[WHAT IS REQUIRED] Each line of the material below is to be written out exactly. Leave out any picture.

[DATA PROVIDED]
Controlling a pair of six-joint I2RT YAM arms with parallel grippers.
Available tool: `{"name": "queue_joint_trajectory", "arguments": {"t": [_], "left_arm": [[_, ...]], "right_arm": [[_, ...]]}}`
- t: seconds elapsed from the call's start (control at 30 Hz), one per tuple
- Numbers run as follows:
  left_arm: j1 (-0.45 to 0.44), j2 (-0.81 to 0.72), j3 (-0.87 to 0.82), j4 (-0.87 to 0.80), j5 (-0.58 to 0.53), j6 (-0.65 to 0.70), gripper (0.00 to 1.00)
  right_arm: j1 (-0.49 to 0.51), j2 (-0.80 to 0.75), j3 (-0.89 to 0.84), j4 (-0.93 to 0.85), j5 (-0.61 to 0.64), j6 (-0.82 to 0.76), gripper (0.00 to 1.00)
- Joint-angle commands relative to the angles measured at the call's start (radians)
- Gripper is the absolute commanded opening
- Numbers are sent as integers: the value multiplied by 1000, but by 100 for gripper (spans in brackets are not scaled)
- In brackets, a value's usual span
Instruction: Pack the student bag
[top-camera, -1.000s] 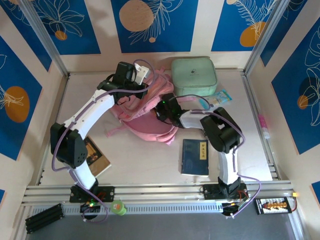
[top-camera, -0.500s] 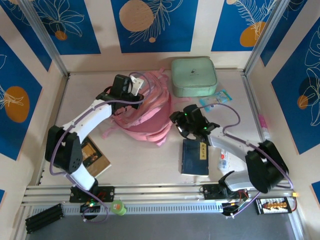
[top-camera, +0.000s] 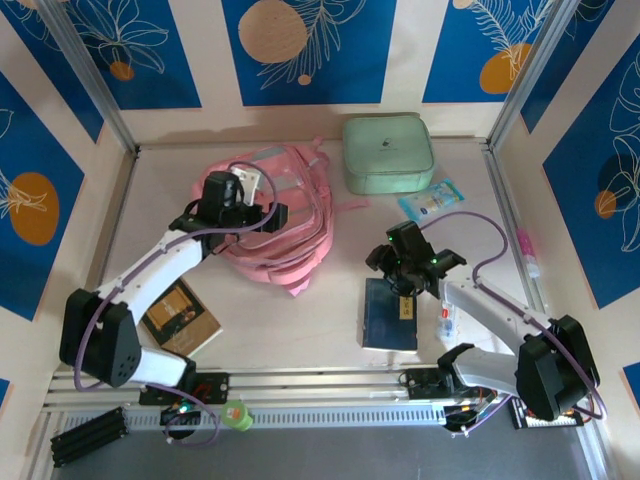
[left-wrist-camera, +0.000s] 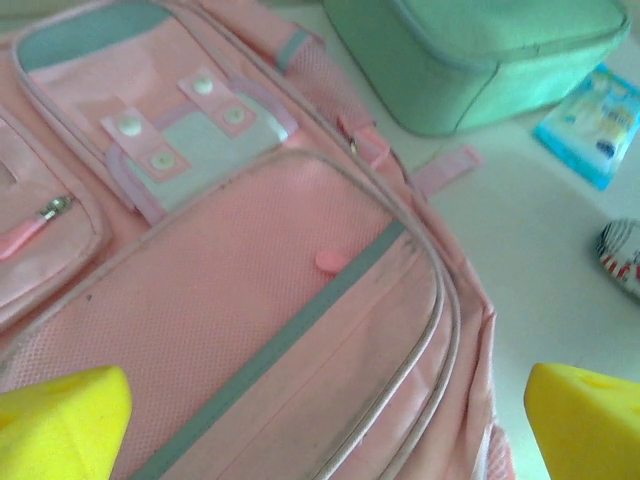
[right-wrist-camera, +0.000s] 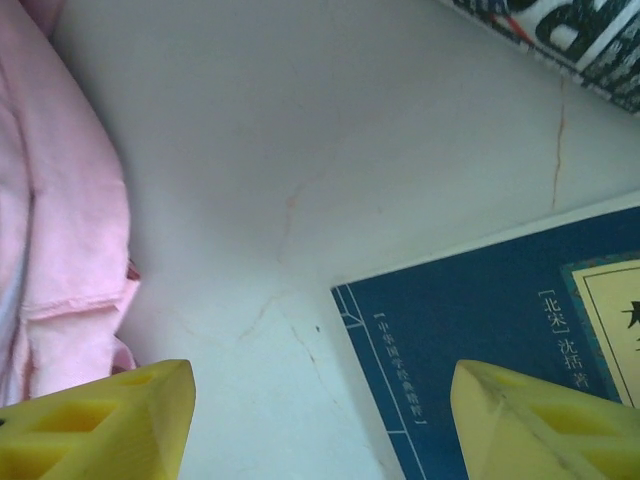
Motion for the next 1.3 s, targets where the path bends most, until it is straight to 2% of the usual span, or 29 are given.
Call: {"name": "queue_joint_trajectory", "arguments": {"t": [0.0,0.2,0.37,0.57,0.77,0.87,1.0,1.27], "left_arm": [[18,-30,2,85,-33,-87,100],[21,-28,33,12,-38,-97,100],[21,-17,49,-39,33,-74,100],[14,-14,22,-23,126,-116,100],[-36,11,11,-15,153,-187,100],[-76,39,12,-9,157,-247,100],[-153,89,11,10,165,-347,100],[-318,196,16,63,176,-476,100]], "right_arm": [[-1,43,-32,-8,-99,-27,69],[18,115,-38,48,-116,9,68],[16,173,-36,85,-111,27,68],[16,266,-27,191,-132,72,67],[14,380,8,312,-163,134,66],[6,429,58,345,-189,117,64],[-9,395,138,256,-186,25,63],[-80,108,95,-74,-35,-183,63]]}}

[OUTPUT FOR THIS EXERCISE]
Controlling a pair of six-joint I2RT YAM arms with parallel grippers.
Available tool: `{"name": "queue_joint_trajectory", "arguments": {"t": [_], "left_arm": [[_, ...]], "right_arm": [[_, ...]]}}`
- t: seconds elapsed from the call's start (control at 30 Hz), one per tuple
- Numbers run as follows:
  left_arm: j1 (-0.45 to 0.44), j2 (-0.81 to 0.72), j3 (-0.87 to 0.82), j4 (-0.87 to 0.80), j5 (-0.58 to 0.53), j6 (-0.65 to 0.70), gripper (0.00 to 1.00)
  right_arm: j1 (-0.49 to 0.51), j2 (-0.80 to 0.75), j3 (-0.89 to 0.84), j4 (-0.93 to 0.85), j5 (-0.61 to 0.64), j6 (-0.82 to 0.76), gripper (0.00 to 1.00)
- Joint-angle commands relative to the angles measured at the call's start (radians)
- Gripper is the absolute commanded opening
- Numbers are sent as integers: the value multiplied by 1000, but by 100 for gripper (spans in brackets are not scaled)
- In brackets, a value's usual span
Instruction: Pack the student bag
[top-camera, -1.000s] 
[top-camera, -0.500s] 
[top-camera, +0.000s] 
[left-wrist-camera, +0.000s] 
[right-wrist-camera, +0.000s] 
Motion for the next 1.3 s, targets where the path bends most, until it is straight to 2% of the usual span, or 29 are given.
Call: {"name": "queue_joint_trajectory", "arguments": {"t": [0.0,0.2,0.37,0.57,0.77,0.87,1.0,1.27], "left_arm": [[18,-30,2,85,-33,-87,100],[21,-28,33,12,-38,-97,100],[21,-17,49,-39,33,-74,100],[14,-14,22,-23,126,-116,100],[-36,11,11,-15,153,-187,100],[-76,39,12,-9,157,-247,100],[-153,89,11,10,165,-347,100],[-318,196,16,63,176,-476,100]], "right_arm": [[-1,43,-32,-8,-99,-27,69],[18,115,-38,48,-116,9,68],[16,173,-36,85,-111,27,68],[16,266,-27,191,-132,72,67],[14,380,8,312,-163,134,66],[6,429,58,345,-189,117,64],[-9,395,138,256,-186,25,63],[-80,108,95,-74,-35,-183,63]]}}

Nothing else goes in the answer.